Solved: Re: Drop variables that have only missing or null values

JUN_Sands · Posted 05-21-2015 06:25 PM

I have this kind of table and I would like to delete Header4 and Header6 which are containing only missing / null values.

Header 1	Header 2	Header 3	Header 5	Header 7
1	3	1	5	3
2	4	6	6	4
3	5	7	3	6

And I have few other tables to similar of this table, but not sure which columns are missing values. Can I use macro language to run this process?

Thanks.

Ksharp · Posted 05-23-2015 12:17 AM

OK. Actually I have already posted such code for many posts .

OR if you like IML , you also could get it ,and IML is very fast . But IML only can deal with the variables which are all NUM or CHAR .

 
data have;
  infile datalines dlm="," dsd missover;
  input (Header1 Header2 Header3 Header4 Header5 Header6 Header7) ($);
datalines;
1,3,1,,5,,3
2,4,6,,6,,4
3,5,7,,3,,6
;
run;
proc transpose data=have(obs=0) out=vname ;
 var _all_;
run;

proc sql;
 select catx(' ','n(',_name_,') as ',_name_) into : list separated by ',' from vname;
 create table temp as
  select &list from have;
quit;

proc transpose data=temp out=drop ;
 var _all_;
run;

proc sql;
 select _name_ into : drop separated by ' ' from drop where col1=0;
quit;

data want;
 set have(drop=&drop);
run;

Xia Keshan

View solution in original post

chrej5am · Posted 05-22-2015 08:16 AM

Hi,

I made this code some time ago. The macro takes a library in library=parameter and all the datasets inside. Checks for columns with all variables missing and does a copy of the table which is written to library in outlib=parameter. It also adds 'nomiss' string at the end of each table name.

As the macro generates a lot of code, it is written to temporary external file

%macro new(library=,outlib=);

%local i j k;

proc sql noprint;

select memname into :tables separated by " "
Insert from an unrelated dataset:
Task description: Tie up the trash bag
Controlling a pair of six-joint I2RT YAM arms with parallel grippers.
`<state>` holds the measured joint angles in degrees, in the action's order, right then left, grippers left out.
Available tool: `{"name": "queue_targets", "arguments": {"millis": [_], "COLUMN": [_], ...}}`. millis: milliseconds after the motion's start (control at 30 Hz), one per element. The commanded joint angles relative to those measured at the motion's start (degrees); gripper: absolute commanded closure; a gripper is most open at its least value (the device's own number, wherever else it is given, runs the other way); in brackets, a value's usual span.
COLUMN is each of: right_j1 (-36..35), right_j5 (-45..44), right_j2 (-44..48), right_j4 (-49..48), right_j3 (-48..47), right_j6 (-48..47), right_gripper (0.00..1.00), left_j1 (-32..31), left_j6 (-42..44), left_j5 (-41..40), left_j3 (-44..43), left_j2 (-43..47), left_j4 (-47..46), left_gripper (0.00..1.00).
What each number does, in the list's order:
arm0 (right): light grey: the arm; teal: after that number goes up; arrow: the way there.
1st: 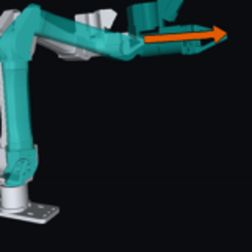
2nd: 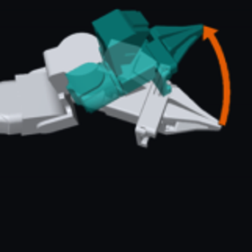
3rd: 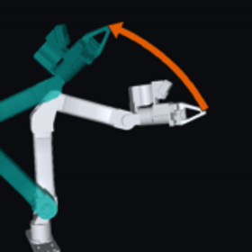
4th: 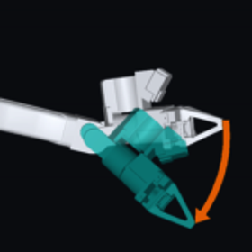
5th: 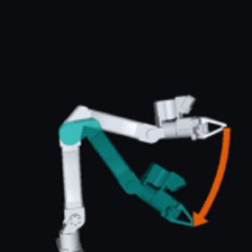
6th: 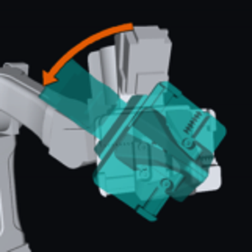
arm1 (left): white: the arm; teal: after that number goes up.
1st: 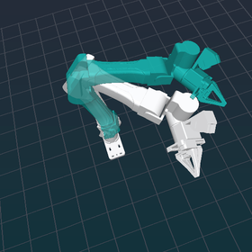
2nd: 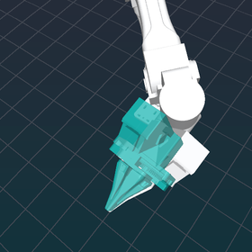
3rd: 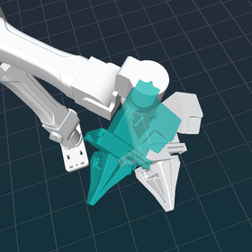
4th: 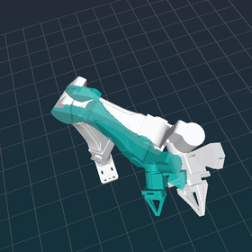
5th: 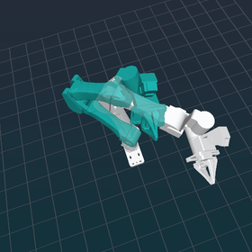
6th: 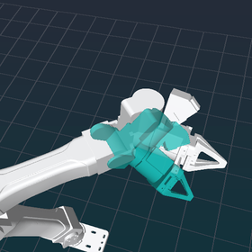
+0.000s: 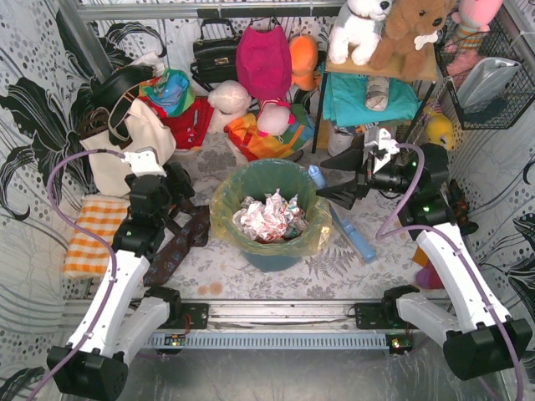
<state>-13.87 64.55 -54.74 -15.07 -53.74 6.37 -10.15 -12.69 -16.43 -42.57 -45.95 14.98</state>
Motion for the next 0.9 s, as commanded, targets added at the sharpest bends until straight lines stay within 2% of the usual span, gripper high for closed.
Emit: {"name": "queue_targets", "arguments": {"millis": [0, 167, 400, 567, 767, 867], "right_j1": [-2.3, -4.5, -5.0, -5.0, -5.0, -5.0], "right_j5": [1.9, 3.6, 6.2, 5.3, 1.3, -4.4], "right_j2": [-3.5, -6.7, -7.4, -7.2, -6.4, -5.7], "right_j4": [0.0, 2.3, 4.5, 8.4, 15.2, 19.2], "right_j3": [-4.1, -6.5, -6.0, -6.9, -9.9, -12.1], "right_j6": [-5.2, -6.6, -7.9, -11.6, -18.4, -21.8], "right_gripper": [0.29, 0.45, 0.53, 0.67, 0.82, 0.92], "left_j1": [-0.3, -0.2, -0.3, -0.3, -0.2, -0.3], "left_j6": [-0.2, -0.3, -0.5, -0.6, -0.7, -0.7], "left_j5": [0.0, -0.3, -0.4, -0.3, -0.4, -0.4], "left_j3": [0.7, 0.8, 0.9, 1.0, 1.0, 1.0], "left_j2": [1.3, 1.6, 1.3, 1.3, 1.2, 1.3], "left_j4": [-2.2, -2.2, -2.3, -2.3, -2.3, -2.3], "left_gripper": [0.02, 0.02, 0.02, 0.02, 0.02, 0.02]}}
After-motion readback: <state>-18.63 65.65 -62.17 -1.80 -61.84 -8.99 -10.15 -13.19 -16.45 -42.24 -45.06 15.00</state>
from dictionary.tables where libname="%upcase(&library.)";

quit;

%do i = 1 %to %util_countwords(&tables.);

proc sql noprint;

create table my_dictionary_columns as

select name, monotonic() as N from dictionary.columns

where memname="%scan(&tables,&i.)" and libname="%upcase(&library.)";

quit;

data _null_;

file 'temp.txt';

set my_dictionary_columns end=the_end;

put "retain miss" _N_" 0; miss" _N_"=missing";

put "(" name ")";

put "+miss" _N_";keep miss" _N_";";

if the_end then call symputx('N_columns',_N_);

run;

/* option symbolgen;*/

data miss%scan(&tables,&i.);

set %upcase(&library.).%scan(&tables,&i.) end=the_end;

%include 'temp.txt';

nasumeno+1;

keep nasumeno;

if the_end then output;

run;

data concated;

set miss%scan(&tables,&i.);

array misses

miss: ;

keep i ;

do i = 1 to dim(misses);

if misses/nasumeno=1 then do;

check+1;

output;

end;

call symputx('check',check);

run;

proc sql noprint;

create table to_delete as

select a.name

from my_dictionary_columns as a inner join concated as b on(a.N=b.i)

;

quit;

data _null_;

file 'drop_temp.txt';

set to_delete;

put "drop " name ";";

run;

/****************************************************************************************************/

data &outlib..%substr(%scan(&tables,&i.),1,%sysfunc(min(27,%length(%scan(&tables,&i.)))))nomis;

set %upcase(&library.).%scan(&tables,&i.);

;

%if &check.>0 %then %do;

%include 'drop_temp.txt';

%put &check. variables removed due to missing values from %upcase(&library.).%scan(&tables,&i.);

%end;

%else %do;

%put no missing data discovered in table %upcase(&library.).%scan(&tables,&i.);

%end;

run;

%end;

%mend new;

%new(outlib=&outlib.,library=&library.);

Jakub

RW9 · Posted 05-22-2015 08:50 AM

Quite simple really, normalise your data, then take variables with missing sum, then drop that list:

data have;

infile datalines dlm="," dsd missover;

input Header1 Header2 Header3 Header4 Header5 Header6 Header7;

datalines;

1,3,1,,5,,3

2,4,6,,6,,4

3,5,7,,3,,6

;

run;

data inter (keep=head val_res);

set have;

array header{7};

do i=1 to 7;

head="HEADER"||strip(put(i,best.));

val_res=header{i};

output;

end;

run;

proc sql noprint;

select distinct HEAD

into :DROP_LIST separated by " "

from WORK.INTER

group by HEAD

having sum(VAL_RES)=.;

quit;

data want;

set have (drop=&DROP_LIST.);

run;

data_null__ · Posted 05-22-2015 09:52 AM

If all the variables are numeric why all the extra processing?. You can get Ns directly and done. The more difficult question is how do you do this efficiently for data with both character and numeric variables and a large number of obs. Once you find the first non-missing for a variable you can stop looking at that variable but variables with all missing values every observations must be tested.

ods select none; 
proc means n stackods data=have;
   ods output summary=summary(where=(n=0));
   run; 
ods select all;

Ksharp · Posted 05-22-2015 11:01 AM

This topic has been heavily talked . If your data are all numeric type , this could easily been done by the following.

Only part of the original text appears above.